Search the records below for "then"; copy each line that has it.
----------------
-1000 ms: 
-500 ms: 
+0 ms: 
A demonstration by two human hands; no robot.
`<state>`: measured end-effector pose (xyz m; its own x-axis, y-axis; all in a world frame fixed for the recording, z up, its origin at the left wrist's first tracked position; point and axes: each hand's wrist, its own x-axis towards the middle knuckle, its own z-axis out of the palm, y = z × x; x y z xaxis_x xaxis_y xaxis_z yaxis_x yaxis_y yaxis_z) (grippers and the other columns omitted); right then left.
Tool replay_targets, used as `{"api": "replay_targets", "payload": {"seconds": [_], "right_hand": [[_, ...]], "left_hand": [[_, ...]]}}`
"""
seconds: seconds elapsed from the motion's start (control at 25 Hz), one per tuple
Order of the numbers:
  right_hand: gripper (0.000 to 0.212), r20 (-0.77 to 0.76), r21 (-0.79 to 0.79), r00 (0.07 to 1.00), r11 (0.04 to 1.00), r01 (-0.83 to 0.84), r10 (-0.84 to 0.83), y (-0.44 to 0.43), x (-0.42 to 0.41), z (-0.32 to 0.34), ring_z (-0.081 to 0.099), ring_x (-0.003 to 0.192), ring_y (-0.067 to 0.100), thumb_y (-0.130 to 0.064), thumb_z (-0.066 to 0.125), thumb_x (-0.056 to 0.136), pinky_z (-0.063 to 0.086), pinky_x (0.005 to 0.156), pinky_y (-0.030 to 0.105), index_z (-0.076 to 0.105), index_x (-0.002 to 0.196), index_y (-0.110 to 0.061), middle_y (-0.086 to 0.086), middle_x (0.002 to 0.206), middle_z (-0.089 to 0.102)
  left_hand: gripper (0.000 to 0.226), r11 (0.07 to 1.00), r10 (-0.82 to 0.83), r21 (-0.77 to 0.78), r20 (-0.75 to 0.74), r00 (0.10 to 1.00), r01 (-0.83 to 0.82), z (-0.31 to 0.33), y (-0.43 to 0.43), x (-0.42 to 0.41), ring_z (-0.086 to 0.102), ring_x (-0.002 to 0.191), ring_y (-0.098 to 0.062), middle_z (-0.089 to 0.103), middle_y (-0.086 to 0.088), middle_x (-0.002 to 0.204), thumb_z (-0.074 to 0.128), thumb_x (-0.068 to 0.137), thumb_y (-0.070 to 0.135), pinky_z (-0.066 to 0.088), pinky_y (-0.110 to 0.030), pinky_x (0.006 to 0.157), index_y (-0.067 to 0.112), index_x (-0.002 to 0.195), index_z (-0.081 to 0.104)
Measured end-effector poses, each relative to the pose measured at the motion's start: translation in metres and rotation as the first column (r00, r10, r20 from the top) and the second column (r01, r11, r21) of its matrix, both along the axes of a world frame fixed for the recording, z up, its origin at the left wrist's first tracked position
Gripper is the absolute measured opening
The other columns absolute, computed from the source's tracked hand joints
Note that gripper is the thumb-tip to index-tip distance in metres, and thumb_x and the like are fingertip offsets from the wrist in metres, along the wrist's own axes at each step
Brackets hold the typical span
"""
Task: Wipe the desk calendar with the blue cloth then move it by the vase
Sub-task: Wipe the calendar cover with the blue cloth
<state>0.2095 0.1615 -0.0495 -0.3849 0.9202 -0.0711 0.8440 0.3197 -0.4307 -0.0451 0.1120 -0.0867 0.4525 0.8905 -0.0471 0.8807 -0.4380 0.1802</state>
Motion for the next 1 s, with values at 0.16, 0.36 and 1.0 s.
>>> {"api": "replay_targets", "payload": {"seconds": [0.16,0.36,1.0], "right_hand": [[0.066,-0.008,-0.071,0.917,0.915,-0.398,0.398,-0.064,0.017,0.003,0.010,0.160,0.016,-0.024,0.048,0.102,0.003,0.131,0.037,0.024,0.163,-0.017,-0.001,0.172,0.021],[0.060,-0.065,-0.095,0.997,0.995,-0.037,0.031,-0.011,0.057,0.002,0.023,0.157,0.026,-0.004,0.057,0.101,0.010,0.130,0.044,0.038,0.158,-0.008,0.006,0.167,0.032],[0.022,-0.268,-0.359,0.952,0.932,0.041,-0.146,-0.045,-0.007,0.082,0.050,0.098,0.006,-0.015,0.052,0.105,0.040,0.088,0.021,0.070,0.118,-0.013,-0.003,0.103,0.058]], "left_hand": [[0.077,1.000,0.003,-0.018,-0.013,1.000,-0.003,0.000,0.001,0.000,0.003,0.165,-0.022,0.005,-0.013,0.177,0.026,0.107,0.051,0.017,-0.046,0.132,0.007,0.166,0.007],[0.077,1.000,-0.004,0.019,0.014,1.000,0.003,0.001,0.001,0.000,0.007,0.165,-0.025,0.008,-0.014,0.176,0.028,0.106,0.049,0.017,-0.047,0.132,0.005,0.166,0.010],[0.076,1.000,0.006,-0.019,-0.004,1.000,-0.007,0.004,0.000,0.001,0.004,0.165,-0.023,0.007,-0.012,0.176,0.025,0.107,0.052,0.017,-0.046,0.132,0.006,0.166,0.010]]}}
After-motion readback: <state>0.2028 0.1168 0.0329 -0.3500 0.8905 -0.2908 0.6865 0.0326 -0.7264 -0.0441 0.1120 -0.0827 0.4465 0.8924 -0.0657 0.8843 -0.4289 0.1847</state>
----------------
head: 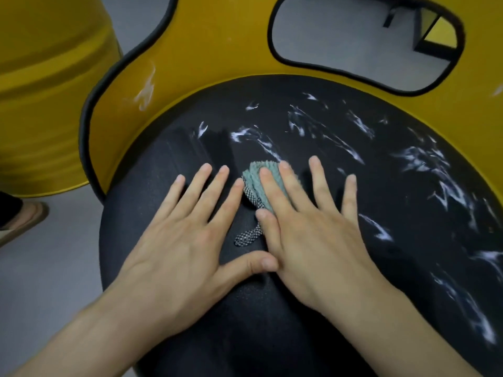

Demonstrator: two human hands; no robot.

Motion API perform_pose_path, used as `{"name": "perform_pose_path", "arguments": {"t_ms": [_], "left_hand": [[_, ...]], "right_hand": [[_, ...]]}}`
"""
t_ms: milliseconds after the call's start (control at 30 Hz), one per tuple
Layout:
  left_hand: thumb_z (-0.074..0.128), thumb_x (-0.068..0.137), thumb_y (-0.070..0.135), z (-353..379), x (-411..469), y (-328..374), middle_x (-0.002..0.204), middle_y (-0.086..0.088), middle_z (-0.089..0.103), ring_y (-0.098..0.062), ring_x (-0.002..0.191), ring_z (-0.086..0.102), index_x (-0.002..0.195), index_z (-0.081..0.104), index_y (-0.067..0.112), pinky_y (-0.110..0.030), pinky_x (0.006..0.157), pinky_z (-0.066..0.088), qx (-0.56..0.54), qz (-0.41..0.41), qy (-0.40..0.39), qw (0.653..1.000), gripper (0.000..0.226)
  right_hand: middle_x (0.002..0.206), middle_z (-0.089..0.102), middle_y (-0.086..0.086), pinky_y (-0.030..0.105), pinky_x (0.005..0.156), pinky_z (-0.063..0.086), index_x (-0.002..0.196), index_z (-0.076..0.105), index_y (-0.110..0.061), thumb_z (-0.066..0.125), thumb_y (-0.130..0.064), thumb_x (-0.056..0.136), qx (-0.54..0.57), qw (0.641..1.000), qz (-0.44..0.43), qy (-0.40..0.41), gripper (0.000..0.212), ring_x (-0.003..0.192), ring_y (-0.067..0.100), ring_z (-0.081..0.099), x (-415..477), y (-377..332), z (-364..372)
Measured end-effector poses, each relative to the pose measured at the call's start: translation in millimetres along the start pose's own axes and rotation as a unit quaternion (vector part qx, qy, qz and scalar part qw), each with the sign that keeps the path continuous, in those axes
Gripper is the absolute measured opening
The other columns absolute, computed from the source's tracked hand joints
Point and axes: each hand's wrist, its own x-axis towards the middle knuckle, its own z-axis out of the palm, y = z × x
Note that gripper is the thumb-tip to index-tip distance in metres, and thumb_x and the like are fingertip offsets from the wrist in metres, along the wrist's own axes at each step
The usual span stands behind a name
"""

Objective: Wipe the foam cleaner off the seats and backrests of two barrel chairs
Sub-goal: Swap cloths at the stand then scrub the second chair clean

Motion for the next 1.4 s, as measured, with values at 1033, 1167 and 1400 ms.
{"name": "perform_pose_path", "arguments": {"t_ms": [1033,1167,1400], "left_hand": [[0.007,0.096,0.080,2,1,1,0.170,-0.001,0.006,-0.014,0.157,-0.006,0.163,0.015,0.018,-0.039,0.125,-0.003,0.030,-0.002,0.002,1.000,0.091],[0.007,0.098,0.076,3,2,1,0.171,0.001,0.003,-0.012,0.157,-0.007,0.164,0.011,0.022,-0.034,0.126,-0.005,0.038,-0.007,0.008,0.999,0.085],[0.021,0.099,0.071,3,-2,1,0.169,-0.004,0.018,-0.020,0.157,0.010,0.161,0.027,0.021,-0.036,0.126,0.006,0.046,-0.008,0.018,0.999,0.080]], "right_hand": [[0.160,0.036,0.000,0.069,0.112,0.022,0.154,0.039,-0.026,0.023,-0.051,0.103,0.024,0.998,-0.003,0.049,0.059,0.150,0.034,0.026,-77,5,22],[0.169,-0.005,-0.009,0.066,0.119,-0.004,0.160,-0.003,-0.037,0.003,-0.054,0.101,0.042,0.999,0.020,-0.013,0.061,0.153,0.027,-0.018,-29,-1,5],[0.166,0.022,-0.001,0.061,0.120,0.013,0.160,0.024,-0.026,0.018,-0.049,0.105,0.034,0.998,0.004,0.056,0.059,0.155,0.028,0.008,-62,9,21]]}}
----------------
#### Completed exercise
`<state>`: measured end-effector pose (xyz m; its own x-axis, y-axis; all in a world frame fixed for the recording, z up, its origin at the left wrist's first tracked position; point and axes: each hand's wrist, its own x-axis towards the middle knuckle, its own z-axis out of the palm, y = z × x; x y z xaxis_x xaxis_y xaxis_z yaxis_x yaxis_y yaxis_z) (grippers and the other columns omitted); right then left.
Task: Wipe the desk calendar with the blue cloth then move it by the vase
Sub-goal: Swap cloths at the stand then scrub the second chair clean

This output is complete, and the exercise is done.